====== Records to process ======

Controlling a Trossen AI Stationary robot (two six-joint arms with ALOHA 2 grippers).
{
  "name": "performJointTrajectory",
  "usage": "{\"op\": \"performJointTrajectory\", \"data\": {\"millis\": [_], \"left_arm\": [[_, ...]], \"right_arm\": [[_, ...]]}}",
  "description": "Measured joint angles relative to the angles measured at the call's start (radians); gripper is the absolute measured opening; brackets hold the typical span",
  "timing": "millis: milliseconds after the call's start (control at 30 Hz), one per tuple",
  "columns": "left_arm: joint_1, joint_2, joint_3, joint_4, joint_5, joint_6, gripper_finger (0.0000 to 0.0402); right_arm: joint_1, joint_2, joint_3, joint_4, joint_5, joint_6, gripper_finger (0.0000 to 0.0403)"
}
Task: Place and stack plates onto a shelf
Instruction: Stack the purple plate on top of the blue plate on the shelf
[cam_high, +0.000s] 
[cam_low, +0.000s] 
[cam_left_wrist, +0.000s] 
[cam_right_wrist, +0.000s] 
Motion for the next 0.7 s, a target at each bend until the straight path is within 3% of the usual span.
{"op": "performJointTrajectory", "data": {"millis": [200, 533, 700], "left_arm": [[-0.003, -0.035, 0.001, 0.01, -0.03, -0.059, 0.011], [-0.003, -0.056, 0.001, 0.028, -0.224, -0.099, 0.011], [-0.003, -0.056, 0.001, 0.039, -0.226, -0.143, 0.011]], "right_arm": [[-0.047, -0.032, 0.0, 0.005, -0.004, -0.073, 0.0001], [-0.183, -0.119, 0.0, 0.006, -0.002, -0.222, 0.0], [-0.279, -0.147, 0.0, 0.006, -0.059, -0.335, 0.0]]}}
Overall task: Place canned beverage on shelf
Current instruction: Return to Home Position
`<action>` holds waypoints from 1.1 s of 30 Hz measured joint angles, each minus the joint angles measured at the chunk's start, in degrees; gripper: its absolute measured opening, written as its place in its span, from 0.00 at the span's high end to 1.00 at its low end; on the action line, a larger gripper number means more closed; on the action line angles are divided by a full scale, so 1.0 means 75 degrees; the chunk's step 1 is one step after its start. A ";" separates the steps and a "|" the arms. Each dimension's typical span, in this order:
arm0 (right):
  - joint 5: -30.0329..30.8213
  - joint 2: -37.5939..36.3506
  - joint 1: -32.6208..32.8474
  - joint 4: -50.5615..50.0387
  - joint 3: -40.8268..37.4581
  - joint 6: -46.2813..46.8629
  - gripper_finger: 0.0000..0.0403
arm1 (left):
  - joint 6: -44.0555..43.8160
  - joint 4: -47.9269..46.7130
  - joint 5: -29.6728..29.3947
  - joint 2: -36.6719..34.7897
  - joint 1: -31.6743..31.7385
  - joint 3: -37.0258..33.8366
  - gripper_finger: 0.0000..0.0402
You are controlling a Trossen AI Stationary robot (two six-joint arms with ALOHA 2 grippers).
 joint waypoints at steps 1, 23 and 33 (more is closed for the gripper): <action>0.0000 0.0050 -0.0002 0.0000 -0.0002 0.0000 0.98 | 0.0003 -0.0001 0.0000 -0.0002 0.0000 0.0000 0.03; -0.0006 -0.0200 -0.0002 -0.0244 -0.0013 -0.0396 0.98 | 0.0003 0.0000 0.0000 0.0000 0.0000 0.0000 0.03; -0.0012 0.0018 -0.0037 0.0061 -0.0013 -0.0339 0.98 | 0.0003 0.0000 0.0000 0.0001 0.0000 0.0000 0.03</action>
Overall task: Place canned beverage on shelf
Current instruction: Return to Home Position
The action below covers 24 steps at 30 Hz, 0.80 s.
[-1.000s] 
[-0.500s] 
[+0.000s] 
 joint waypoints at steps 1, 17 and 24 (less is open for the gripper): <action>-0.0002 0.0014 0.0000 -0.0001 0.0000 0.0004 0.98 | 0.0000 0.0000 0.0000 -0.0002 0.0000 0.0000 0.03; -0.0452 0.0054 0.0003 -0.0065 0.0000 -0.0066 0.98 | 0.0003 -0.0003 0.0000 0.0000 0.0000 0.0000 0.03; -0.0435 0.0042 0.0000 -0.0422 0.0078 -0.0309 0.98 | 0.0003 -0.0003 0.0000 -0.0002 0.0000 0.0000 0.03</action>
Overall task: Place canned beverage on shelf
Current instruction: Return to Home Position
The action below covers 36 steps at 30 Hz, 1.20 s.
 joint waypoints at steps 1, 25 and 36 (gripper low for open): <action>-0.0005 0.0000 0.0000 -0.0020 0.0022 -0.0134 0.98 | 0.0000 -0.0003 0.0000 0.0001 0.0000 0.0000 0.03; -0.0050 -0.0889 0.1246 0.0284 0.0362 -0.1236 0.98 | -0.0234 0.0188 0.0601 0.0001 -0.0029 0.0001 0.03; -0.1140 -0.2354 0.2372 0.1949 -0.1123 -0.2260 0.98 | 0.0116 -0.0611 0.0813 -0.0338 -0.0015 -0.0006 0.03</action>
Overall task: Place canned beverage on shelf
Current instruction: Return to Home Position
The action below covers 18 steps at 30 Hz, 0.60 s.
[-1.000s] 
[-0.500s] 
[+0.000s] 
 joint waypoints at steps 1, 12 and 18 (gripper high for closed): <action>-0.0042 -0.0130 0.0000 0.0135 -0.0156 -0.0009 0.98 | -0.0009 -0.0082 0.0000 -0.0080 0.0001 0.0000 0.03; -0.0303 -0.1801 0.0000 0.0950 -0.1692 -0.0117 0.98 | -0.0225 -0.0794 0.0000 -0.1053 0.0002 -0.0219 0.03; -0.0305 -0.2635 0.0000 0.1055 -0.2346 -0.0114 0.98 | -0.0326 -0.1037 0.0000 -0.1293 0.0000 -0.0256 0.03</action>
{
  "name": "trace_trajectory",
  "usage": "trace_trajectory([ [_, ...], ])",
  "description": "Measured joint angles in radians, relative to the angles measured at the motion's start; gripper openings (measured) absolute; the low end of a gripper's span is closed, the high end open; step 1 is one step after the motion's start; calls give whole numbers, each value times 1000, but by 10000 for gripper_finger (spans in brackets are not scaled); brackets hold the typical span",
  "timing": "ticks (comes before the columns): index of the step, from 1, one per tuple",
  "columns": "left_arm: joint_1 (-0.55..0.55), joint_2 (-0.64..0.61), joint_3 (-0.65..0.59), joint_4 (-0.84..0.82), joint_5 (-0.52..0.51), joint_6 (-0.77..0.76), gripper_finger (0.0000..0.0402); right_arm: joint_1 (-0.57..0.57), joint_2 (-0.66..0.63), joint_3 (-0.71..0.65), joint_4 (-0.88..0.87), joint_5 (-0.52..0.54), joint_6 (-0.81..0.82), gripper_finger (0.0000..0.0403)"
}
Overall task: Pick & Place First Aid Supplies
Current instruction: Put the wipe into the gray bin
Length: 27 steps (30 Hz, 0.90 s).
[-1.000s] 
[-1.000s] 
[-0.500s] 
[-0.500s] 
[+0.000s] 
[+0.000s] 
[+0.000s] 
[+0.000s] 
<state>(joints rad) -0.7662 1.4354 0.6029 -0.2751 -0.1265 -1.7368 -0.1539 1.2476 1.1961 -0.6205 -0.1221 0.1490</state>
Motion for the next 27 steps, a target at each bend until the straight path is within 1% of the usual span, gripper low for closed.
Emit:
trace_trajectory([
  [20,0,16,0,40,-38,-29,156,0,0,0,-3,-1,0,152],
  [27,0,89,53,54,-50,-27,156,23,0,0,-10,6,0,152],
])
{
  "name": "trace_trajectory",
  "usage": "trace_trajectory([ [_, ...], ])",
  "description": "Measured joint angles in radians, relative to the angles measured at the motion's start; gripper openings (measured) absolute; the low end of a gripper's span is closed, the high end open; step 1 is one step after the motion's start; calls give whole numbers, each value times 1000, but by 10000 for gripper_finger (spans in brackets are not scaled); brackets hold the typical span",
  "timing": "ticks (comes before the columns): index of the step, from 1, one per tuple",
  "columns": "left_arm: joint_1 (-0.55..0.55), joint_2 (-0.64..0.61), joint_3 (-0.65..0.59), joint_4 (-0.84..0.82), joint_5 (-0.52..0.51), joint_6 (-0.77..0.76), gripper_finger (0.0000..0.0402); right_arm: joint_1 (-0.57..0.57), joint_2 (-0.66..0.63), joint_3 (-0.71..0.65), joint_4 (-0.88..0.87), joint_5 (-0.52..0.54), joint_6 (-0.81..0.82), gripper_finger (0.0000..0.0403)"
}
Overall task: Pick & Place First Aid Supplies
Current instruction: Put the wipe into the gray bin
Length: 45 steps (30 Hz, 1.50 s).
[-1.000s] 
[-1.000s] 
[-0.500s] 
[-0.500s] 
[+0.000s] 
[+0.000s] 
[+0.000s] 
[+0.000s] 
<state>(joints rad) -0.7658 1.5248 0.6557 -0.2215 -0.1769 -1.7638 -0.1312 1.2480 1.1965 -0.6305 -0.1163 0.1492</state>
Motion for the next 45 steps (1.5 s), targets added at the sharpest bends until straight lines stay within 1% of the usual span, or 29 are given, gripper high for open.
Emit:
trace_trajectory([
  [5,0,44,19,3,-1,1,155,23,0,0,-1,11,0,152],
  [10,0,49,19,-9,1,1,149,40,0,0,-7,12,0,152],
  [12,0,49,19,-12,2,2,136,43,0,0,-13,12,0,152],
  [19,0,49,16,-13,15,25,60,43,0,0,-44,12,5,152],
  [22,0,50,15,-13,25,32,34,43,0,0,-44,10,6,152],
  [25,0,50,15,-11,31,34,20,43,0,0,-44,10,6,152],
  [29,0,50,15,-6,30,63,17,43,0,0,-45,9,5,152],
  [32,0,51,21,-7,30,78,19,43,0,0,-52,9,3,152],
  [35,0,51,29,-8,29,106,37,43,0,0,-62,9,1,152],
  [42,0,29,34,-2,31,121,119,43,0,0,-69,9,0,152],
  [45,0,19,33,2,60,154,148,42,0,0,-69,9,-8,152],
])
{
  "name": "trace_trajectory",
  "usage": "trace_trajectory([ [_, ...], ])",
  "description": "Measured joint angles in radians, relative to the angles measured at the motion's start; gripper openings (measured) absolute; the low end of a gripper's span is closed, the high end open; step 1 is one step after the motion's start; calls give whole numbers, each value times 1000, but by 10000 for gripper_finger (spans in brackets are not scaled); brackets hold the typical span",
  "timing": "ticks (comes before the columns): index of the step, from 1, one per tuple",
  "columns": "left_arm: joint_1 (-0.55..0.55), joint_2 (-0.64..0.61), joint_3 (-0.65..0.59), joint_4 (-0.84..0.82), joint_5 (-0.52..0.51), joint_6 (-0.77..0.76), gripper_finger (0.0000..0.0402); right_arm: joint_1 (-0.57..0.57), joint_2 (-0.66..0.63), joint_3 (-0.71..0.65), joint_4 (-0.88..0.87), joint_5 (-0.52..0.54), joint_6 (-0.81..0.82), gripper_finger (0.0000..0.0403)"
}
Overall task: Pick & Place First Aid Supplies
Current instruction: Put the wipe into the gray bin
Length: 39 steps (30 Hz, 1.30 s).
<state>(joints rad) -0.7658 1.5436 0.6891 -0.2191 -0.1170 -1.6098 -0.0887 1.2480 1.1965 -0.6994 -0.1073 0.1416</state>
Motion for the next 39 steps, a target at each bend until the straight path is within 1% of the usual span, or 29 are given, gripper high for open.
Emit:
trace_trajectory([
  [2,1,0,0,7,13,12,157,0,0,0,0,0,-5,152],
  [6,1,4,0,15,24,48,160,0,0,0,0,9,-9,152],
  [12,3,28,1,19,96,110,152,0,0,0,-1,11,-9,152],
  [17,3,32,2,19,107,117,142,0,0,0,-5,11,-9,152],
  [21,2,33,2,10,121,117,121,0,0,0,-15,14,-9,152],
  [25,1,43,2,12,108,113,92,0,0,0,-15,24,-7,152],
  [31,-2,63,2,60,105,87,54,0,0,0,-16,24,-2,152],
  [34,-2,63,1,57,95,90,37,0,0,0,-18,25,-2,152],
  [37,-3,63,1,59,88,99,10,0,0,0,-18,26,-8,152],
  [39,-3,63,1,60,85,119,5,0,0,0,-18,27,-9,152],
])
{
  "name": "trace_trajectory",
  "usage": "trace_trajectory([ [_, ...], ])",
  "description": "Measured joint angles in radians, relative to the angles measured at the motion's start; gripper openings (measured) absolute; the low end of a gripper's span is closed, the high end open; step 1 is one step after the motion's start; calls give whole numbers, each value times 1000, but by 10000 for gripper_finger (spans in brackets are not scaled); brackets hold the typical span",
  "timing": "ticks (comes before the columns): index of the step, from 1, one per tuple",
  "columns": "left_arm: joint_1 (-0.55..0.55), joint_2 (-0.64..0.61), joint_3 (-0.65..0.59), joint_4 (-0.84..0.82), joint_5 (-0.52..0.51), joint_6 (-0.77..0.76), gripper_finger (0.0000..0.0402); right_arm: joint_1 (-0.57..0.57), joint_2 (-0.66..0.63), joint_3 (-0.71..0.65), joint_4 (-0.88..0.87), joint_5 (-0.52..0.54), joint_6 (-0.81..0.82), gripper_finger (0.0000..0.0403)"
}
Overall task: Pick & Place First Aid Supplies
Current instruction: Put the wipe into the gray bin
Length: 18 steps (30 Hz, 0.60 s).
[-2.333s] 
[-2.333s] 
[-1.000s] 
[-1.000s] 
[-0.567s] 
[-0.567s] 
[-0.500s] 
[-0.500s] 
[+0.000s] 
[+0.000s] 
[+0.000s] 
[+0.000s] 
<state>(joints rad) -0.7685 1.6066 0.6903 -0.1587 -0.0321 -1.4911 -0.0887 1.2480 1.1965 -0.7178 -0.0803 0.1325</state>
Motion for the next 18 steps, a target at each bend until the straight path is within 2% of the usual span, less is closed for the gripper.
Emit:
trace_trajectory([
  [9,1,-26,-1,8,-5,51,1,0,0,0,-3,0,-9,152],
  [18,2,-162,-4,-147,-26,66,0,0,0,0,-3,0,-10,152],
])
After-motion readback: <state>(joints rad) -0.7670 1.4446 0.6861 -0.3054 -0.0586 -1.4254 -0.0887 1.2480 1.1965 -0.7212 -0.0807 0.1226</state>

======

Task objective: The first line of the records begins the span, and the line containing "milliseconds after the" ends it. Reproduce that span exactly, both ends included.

Solution to this problem:
Controlling a Trossen AI Stationary robot (two six-joint arms with ALOHA 2 grippers).
{
  "name": "performJointTrajectory",
  "usage": "{\"op\": \"performJointTrajectory\", \"data\": {\"millis\": [_], \"left_arm\": [[_, ...]], \"right_arm\": [[_, ...]]}}",
  "description": "Measured joint angles relative to the angles measured at the call's start (radians); gripper is the absolute measured opening; brackets hold the typical span",
  "timing": "millis: milliseconds after the call's start (control at 30 Hz), one per tuple",

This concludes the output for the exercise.